THE TASK:
Below are records; count the lines that hold the string "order" and give only the count.

- - -

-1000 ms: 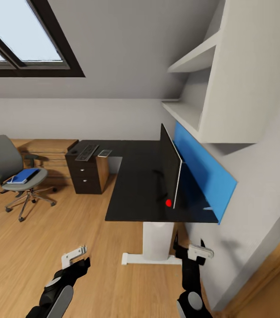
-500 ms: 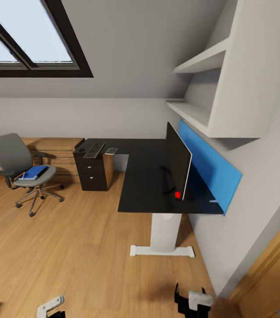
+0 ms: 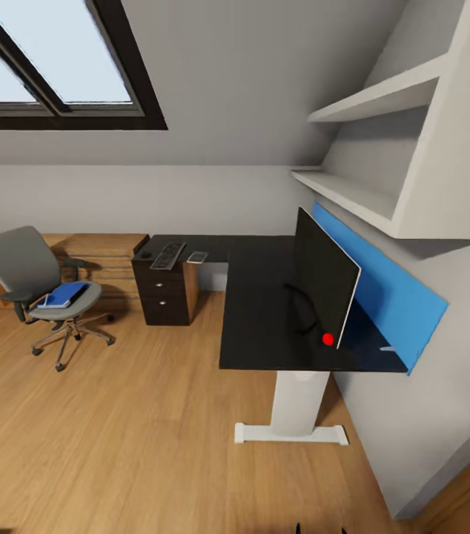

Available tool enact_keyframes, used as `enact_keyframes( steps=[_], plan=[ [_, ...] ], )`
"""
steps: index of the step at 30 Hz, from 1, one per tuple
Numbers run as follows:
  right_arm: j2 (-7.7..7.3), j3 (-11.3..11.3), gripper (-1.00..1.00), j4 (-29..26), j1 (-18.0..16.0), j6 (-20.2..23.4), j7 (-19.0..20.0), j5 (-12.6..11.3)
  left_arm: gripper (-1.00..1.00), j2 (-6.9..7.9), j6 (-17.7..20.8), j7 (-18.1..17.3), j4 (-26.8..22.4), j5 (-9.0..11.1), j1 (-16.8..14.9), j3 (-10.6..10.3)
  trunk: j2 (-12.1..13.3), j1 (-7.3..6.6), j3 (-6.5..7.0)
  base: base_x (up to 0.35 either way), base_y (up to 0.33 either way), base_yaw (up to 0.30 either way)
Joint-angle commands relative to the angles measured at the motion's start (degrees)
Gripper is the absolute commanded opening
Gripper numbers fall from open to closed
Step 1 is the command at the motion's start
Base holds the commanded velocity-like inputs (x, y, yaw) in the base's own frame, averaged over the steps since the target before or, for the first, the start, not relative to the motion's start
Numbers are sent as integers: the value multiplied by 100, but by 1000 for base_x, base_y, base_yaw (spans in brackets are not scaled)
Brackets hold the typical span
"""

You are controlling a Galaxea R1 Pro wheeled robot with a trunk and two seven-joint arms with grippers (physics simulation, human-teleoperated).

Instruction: In the bedroom, organize the workspace by keeping the computer under the desk, ensuring the monitor is on the desk, placing the keyboard on the desk next to the monitor, placing the mouse on the desk next to the keyboard, moving the folder from the swivel chair onto the desk next to the mouse, stacking the notebook on top of the folder with the pen on top of the notebook, and positioning the swivel chair next to the desk.

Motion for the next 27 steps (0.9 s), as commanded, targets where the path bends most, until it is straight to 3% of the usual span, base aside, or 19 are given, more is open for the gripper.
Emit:
enact_keyframes(
  steps=[1, 12, 17, 27],
  plan=[
    [1, 17, 100, 26, -5, -53, -41, 48, 100, -22, -26, 24, 9, 24, -4, -53, -8, 5, -10, 266, 235, 0],
    [119, 70, 100, 244, -5, -149, 39, 55, 100, -87, -98, 3, 27, 19, -4, -54, -8, 5, -20, 272, 229, 185],
    [115, 62, 100, 280, -5, -149, 518, 56, 100, -102, -107, 2, 27, 19, -4, -54, -8, 5, -22, 304, 194, 25],
    [128, 59, 100, 282, -5, -149, 643, 56, 100, -103, -103, -5, 27, 19, -4, -54, -8, 5, -22, 299, 222, -84]
  ],
)
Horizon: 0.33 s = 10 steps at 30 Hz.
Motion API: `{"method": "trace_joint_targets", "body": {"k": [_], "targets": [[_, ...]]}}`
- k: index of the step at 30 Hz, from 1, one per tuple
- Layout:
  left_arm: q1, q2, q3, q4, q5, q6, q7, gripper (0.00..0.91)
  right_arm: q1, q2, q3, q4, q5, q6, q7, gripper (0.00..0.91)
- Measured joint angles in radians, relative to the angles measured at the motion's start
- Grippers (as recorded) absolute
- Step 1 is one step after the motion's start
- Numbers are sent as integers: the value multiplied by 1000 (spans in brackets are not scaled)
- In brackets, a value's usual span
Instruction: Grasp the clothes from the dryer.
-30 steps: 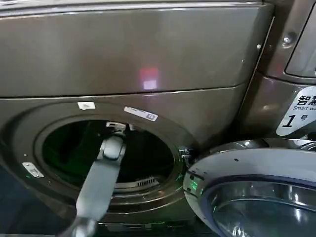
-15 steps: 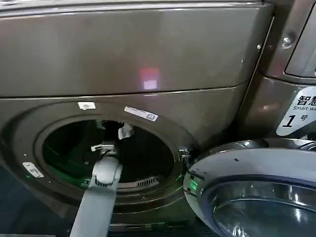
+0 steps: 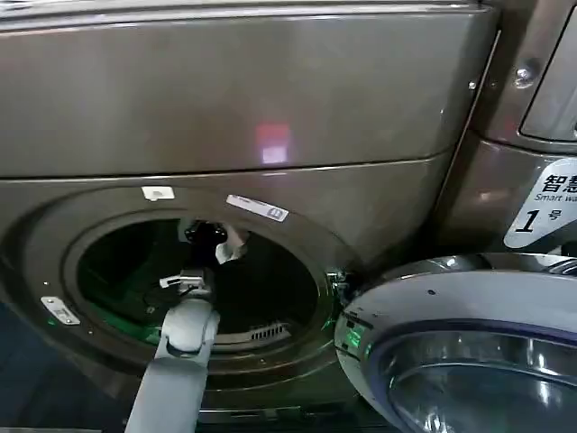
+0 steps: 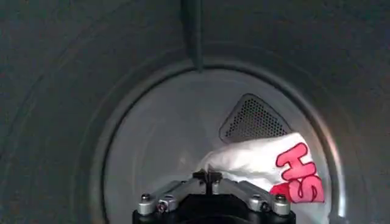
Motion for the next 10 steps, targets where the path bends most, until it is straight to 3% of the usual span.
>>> {"method": "trace_joint_targets", "body": {"k": [10], "targets": [[4, -5, 4, -19, -14, 15, 26, 0, -4, -8, 6, -3, -19, -3, -6, 907]]}}
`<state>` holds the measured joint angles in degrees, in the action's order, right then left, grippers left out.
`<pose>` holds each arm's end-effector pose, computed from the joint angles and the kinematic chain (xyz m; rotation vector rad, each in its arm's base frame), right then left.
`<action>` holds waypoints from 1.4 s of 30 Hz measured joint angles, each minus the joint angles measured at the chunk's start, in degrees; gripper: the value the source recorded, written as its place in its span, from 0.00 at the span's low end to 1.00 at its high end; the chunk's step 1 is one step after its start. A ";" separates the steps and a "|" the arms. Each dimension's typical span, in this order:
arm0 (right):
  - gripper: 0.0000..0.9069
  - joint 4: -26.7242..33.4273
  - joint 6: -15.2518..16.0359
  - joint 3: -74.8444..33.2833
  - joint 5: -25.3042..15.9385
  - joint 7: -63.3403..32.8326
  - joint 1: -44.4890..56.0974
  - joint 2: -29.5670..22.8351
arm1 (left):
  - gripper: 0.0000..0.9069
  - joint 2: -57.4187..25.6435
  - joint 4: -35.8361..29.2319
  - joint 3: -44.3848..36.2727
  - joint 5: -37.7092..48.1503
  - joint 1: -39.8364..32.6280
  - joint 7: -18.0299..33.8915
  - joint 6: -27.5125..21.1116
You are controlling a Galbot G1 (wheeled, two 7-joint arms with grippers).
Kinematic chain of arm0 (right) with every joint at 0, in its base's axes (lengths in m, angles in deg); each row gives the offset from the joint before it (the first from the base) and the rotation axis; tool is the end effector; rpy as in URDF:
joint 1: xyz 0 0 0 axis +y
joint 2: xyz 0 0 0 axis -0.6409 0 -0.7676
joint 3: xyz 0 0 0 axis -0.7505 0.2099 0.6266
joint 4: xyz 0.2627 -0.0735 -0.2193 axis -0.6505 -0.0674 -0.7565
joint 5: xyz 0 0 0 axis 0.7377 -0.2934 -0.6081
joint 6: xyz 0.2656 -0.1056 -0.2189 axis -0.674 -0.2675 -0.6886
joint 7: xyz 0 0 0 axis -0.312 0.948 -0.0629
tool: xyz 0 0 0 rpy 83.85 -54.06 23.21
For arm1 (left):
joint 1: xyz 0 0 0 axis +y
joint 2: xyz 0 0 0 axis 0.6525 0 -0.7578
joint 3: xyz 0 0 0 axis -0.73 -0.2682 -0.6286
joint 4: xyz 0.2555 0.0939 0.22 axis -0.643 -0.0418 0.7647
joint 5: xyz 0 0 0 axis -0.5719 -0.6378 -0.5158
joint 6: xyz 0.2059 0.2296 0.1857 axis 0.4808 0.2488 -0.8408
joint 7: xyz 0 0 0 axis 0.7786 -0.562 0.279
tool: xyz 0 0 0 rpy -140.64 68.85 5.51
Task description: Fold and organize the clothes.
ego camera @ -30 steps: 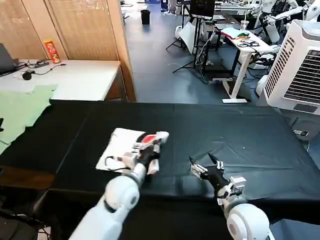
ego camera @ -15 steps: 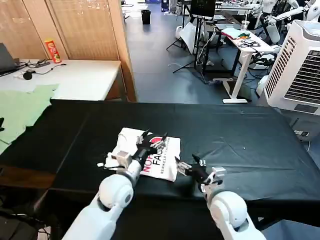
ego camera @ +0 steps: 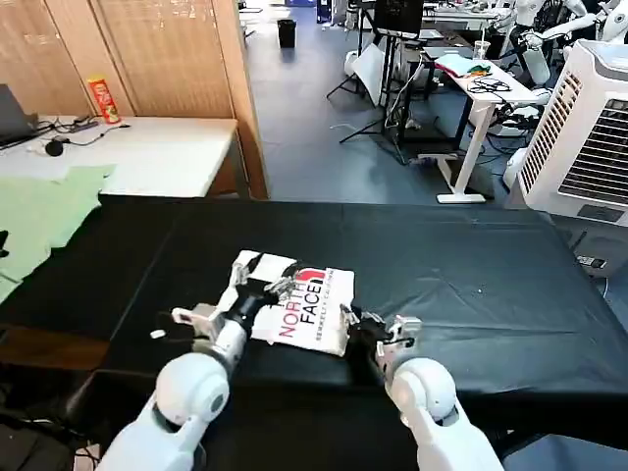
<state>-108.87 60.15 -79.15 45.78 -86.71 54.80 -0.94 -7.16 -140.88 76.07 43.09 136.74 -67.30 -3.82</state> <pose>0.3143 0.0364 -0.3023 0.4033 -2.5660 -0.3960 0.2848 -0.0112 -0.2394 -0.4992 -2.9963 0.1426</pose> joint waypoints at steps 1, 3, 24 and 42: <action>0.08 0.39 -0.05 -0.07 0.11 0.21 -0.13 0.00 | 0.97 -0.22 -0.52 0.64 0.01 0.51 0.00 0.07; 0.06 0.86 -0.13 -0.28 0.42 0.58 -0.23 0.07 | 0.97 -0.49 -1.35 1.68 0.01 1.48 -0.04 0.30; 0.97 -11.56 -8.21 -5.15 -9.52 4.39 8.21 10.73 | 0.97 -3.23 -2.72 8.16 -0.96 11.37 3.57 5.25; 0.97 -25.11 -28.29 -11.75 -26.56 -4.74 37.75 8.42 | 0.97 -4.52 -12.55 14.11 -2.92 29.21 7.66 1.25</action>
<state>-133.98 31.87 -90.90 19.22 -91.45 92.55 7.48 -11.68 -153.43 90.18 40.17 165.96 -59.64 -2.57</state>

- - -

RESULT OF THIS EXERCISE:
2